In an attempt to reconcile all the experimental evidences, we searched for a possible link between YY1 consensus motifs and splicing, by investigating if mutations of intronic YY1 binding sequences could produce any effect on the splicing of the UbC intron. The reporter construct YY1mut e–f and the reference construct P3 were transiently transfected in HeLa cells. Splicing efficiency was investigated by reverse-transcription quantitative PCR assay on DNase-treated total RNAs.

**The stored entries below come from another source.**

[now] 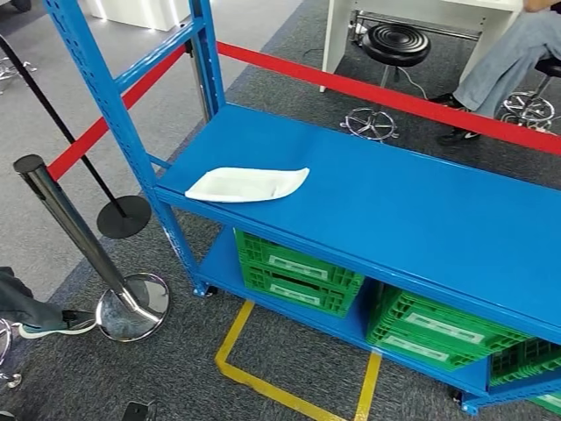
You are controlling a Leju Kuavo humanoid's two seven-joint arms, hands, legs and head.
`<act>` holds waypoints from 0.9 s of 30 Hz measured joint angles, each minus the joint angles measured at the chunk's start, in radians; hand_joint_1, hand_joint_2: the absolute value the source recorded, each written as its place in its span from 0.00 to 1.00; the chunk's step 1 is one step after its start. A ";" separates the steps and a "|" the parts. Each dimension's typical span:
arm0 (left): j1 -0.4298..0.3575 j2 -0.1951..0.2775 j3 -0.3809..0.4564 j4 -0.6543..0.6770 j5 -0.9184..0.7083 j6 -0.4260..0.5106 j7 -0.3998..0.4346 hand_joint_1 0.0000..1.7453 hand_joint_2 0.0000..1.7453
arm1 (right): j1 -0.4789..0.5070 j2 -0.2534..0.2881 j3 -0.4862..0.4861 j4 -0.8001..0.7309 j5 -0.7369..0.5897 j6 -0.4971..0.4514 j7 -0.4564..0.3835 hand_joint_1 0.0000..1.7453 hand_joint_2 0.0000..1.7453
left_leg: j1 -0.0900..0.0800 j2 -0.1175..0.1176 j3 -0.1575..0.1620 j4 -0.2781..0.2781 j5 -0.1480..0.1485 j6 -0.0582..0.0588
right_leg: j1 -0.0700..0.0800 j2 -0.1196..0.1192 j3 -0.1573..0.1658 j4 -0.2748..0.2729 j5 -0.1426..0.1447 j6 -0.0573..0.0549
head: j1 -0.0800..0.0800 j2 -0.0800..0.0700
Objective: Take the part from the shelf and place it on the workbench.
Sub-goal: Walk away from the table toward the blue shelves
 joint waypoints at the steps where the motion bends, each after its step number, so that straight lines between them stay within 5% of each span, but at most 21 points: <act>1: 0.000 0.000 0.001 0.000 0.000 0.000 0.000 0.00 0.00 | 0.003 0.000 0.000 0.000 0.000 0.000 0.000 0.00 0.00 | 0.001 -0.009 0.009 0.000 -0.008 -0.003 | 0.000 0.001 -0.018 -0.005 0.014 0.003 | 0.000 0.000; 4: 0.000 0.000 0.003 0.001 0.000 0.000 0.000 0.00 0.00 | 0.005 -0.002 0.000 0.000 0.000 0.000 0.000 0.00 0.00 | 0.005 -0.021 0.047 0.002 -0.039 -0.018 | -0.003 0.000 -0.001 -0.155 0.143 0.005 | 0.003 0.000; 6: 0.001 0.000 0.005 0.001 0.000 0.000 0.000 0.00 0.00 | 0.003 -0.002 0.000 0.001 0.000 0.000 0.000 0.00 0.00 | 0.003 -0.023 0.056 0.003 -0.055 -0.030 | -0.001 0.000 0.013 -0.213 0.195 -0.010 | 0.005 0.000; 7: 0.000 0.001 0.006 0.001 0.000 0.000 0.000 0.00 0.00 | 0.003 -0.002 -0.001 0.001 0.000 0.000 0.000 0.00 0.00 | 0.002 -0.023 0.057 0.003 -0.058 -0.035 | 0.001 0.001 0.014 -0.215 0.196 -0.022 | 0.005 0.000; 10: 0.001 0.002 0.007 0.002 -0.001 0.000 0.000 0.00 0.00 | 0.006 -0.003 -0.002 0.002 0.000 0.000 0.000 0.00 0.00 | 0.003 -0.022 0.030 0.062 -0.037 -0.049 | -0.002 0.002 0.037 -0.230 0.190 -0.045 | 0.000 0.000; 12: 0.001 0.002 0.008 0.002 -0.001 0.000 0.000 0.00 0.00 | 0.004 -0.003 -0.002 0.002 -0.001 -0.001 0.000 0.00 0.00 | 0.007 -0.018 -0.043 0.180 -0.037 -0.060 | -0.005 0.000 0.063 -0.245 0.180 -0.055 | -0.004 0.000; 15: 0.001 0.002 0.009 0.003 -0.001 0.000 0.000 0.00 0.00 | 0.003 -0.003 -0.002 0.002 -0.001 0.000 0.000 0.00 0.00 | 0.012 -0.016 -0.146 0.296 -0.120 -0.069 | -0.005 0.000 0.102 -0.255 0.156 -0.059 | -0.006 0.000; 17: 0.001 0.002 0.009 0.004 -0.001 0.000 -0.001 0.00 0.00 | 0.004 -0.003 -0.002 0.002 0.000 0.000 0.000 0.00 0.00 | 0.013 -0.016 -0.162 0.259 -0.117 -0.065 | -0.003 0.001 0.130 -0.256 0.135 -0.057 | -0.007 0.000; 20: 0.001 0.002 0.011 0.005 -0.002 0.000 -0.001 0.00 0.00 | 0.005 -0.003 -0.002 0.002 -0.001 0.005 -0.002 0.00 0.00 | 0.007 -0.010 -0.136 0.088 0.042 -0.044 | 0.001 0.000 0.161 -0.256 0.104 -0.048 | -0.005 0.000; 22: 0.001 0.003 0.012 0.006 -0.002 0.000 -0.001 0.00 0.00 | 0.004 -0.003 -0.003 0.003 -0.004 0.013 -0.005 0.00 0.00 | -0.001 -0.007 -0.128 0.033 0.100 -0.032 | 0.002 -0.001 0.167 -0.260 0.092 -0.038 | -0.002 0.000; 25: 0.000 0.002 0.016 0.007 -0.002 0.000 -0.001 0.00 0.00 | -0.003 -0.004 -0.003 0.003 -0.011 0.029 -0.007 0.00 0.00 | -0.002 -0.007 -0.106 0.016 0.089 -0.019 | -0.001 -0.002 0.182 -0.268 0.076 -0.022 | 0.000 0.000; 27: -0.001 0.000 0.018 0.007 -0.004 0.000 -0.002 0.00 0.00 | -0.008 -0.004 -0.004 0.003 -0.017 0.034 -0.005 0.00 0.00 | 0.002 0.001 -0.084 0.000 0.082 -0.009 | 0.000 0.000 0.152 -0.201 0.038 -0.017 | 0.003 0.000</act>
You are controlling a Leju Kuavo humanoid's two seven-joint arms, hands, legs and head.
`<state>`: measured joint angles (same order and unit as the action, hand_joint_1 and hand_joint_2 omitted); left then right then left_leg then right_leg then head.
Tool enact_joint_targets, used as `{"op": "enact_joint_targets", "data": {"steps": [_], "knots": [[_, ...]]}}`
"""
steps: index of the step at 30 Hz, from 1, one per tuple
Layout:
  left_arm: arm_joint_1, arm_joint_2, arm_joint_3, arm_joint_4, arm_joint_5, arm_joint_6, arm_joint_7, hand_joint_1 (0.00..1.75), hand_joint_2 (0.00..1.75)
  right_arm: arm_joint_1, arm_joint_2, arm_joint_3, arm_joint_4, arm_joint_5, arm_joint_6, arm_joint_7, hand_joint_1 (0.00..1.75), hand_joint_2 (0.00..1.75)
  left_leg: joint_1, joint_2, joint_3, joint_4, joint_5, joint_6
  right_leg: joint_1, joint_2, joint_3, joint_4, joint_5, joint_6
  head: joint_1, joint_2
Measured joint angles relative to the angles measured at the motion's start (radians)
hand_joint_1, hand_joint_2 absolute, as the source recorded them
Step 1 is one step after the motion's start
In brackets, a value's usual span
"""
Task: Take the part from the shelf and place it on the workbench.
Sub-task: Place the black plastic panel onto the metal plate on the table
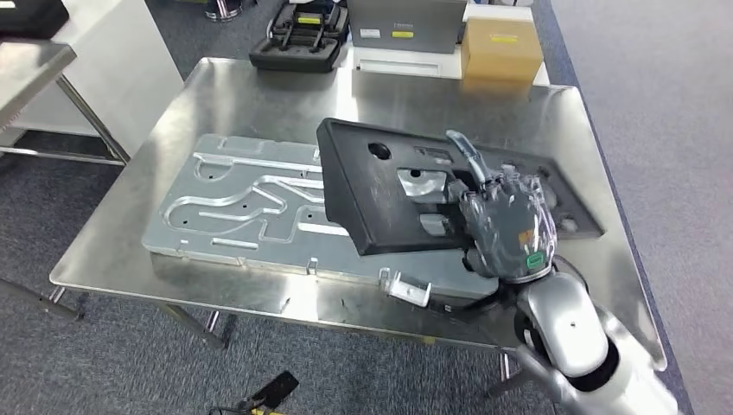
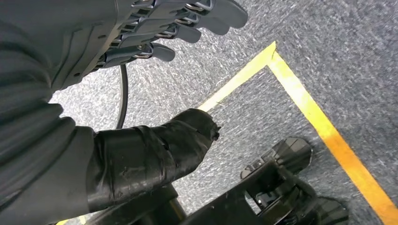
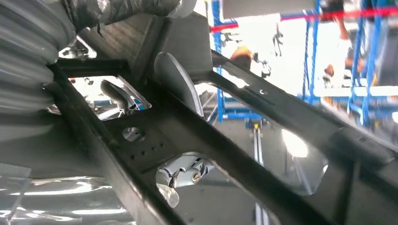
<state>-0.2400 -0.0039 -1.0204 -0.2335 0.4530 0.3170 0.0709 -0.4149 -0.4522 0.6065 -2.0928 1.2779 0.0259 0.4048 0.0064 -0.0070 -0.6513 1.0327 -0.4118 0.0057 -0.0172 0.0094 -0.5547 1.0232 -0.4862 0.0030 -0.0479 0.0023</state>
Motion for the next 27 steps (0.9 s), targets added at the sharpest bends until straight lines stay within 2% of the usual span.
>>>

Two different primer pairs were used: LUC-Fwd and LUC-Rev, specific for the luciferase coding sequence, to amplify the total reporter transcripts (spliced and unspliced); intron probe VI-Fwd, complementary to an internal intron sequence, and LUC-1-Rev, matching to the 5′-luciferase coding region, to quantify only the intron-bearing luciferase RNAs (unspliced). To detect both mature and pre-mRNA, reverse transcription was performed with random hexamers as primers. An absolute quantification assay was developed with the aim to obtain more accurate data. Results, expressed as percentage of unspliced versus total luciferase RNA copies, revealed a fraction of unspliced transcripts ∼1.8-fold higher in YY1mut e–f reporter vector compared to the reference P3 (set equal to 1) (Figure 9A). Statistical analysis (t-test) showed that the difference was significant (p<0.05).

Figure 9. Role of YY1 binding sequences and trans-acting factor in the splicing of the UbC intron.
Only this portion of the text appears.